**** Dataset section ****

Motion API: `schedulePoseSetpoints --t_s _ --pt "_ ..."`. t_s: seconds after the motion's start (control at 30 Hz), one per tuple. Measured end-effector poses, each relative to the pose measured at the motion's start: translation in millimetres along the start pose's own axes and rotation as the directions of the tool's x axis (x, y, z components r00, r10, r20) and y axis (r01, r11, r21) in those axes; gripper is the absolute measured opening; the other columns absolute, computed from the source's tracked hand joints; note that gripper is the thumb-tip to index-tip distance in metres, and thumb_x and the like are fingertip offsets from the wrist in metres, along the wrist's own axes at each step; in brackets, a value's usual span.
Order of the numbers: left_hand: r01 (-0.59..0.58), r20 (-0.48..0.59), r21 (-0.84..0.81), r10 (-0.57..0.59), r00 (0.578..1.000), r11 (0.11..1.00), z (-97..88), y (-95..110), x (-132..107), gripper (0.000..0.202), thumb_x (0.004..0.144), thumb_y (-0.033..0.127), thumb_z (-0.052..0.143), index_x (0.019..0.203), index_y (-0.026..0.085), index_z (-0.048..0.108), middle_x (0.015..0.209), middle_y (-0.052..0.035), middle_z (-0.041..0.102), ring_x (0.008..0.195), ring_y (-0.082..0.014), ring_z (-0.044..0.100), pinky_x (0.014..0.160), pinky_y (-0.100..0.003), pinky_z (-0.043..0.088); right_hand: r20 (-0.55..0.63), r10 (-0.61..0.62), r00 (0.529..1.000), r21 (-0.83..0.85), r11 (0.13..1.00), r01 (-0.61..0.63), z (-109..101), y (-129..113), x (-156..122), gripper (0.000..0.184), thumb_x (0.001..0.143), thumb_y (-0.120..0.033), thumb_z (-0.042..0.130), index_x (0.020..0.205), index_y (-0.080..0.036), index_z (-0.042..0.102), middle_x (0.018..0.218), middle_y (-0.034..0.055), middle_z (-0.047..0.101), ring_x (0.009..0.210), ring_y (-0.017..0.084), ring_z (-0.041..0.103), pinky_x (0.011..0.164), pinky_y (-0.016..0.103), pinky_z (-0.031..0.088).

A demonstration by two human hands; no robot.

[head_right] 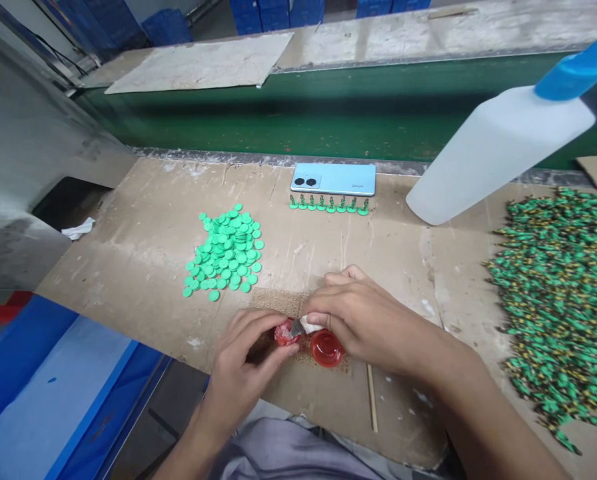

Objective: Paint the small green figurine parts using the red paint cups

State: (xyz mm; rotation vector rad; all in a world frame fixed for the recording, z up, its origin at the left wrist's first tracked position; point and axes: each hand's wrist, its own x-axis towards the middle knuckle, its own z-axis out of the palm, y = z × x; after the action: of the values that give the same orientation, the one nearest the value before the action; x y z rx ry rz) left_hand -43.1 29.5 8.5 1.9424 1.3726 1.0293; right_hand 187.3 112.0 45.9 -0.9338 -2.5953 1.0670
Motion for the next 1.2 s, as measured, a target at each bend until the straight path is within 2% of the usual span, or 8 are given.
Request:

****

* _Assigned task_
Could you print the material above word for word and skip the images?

* _Response area_
Motion API: `schedulePoseSetpoints --t_s _ --pt "_ ..."`. t_s: seconds after the motion's start (control at 30 Hz), one per tuple. Measured end-effector poses, each relative to the pose measured at the motion's start: translation in millimetres along the start pose's own axes and rotation as the directions of the tool's x axis (x, y, z components r00, r10, r20) and y axis (r01, r11, r21) in those axes; gripper is the absolute measured opening; the other columns absolute, computed from the source's tracked hand joints; note that gripper is the thumb-tip to index-tip distance in metres, and thumb_x and the like are fingertip offsets from the wrist in metres, along the wrist's own axes at each step; in brackets, a value's usual span.
Order of the numbers: left_hand: r01 (-0.59..0.58), r20 (-0.48..0.59), r21 (-0.84..0.81), r10 (-0.57..0.59), r00 (0.578..1.000), r11 (0.11..1.00), z (-97..88), y (-95..110), x (-132..107), gripper (0.000..0.202), thumb_x (0.004..0.144), thumb_y (-0.033..0.127), thumb_z (-0.052..0.143), index_x (0.019..0.203), index_y (-0.026..0.085), index_z (-0.048..0.108), middle_x (0.015..0.209), middle_y (-0.052..0.035), middle_z (-0.041..0.102), ring_x (0.008..0.195), ring_y (-0.082..0.014), ring_z (-0.044..0.100), pinky_x (0.014..0.160), pinky_y (-0.100..0.003), pinky_z (-0.043..0.088); right_hand: r20 (-0.55..0.63), r10 (-0.61..0.62), r00 (0.529..1.000), r21 (-0.83..0.85), r11 (0.13..1.00), r01 (-0.61..0.63), z (-109..101), y (-129..113), x (-156..122), gripper (0.000..0.184), thumb_x (0.001..0.143), thumb_y (-0.120..0.033), thumb_z (-0.042..0.130), index_x (0.020..0.205), index_y (-0.080..0.036), index_z (-0.042..0.102), middle_x (0.018..0.218), middle_y (-0.034..0.055), middle_z (-0.047..0.101), ring_x (0.009..0.210), ring_y (-0.017..0.084), ring_z (-0.041..0.103), pinky_x (0.011..0.164), pinky_y (-0.016..0.103), pinky_z (-0.031..0.088).

A demonstration by two human hands; no robot.

[head_right] 

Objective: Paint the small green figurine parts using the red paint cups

State: (xyz mm; rotation vector rad; all in a world frame fixed for the recording, z up, its origin at the left wrist's first tracked position; point and axes: each hand's wrist, its own x-axis towards the middle knuckle, its own z-axis out of the palm, y = z × x; after the action: of the values that give the same orientation, the one nearest the value before the action; x y z rx ry rz) left_hand -43.1 29.5 8.5 1.9424 1.3726 1.0293; right_hand 187.3 112.0 45.9 -0.9338 -2.5953 1.0670
Motion for the next 1.2 s, as measured, a target at each bend until the straight path is within 2% of the usual span, or 8 are given.
Request:

This response is complete, and nothing else is pending.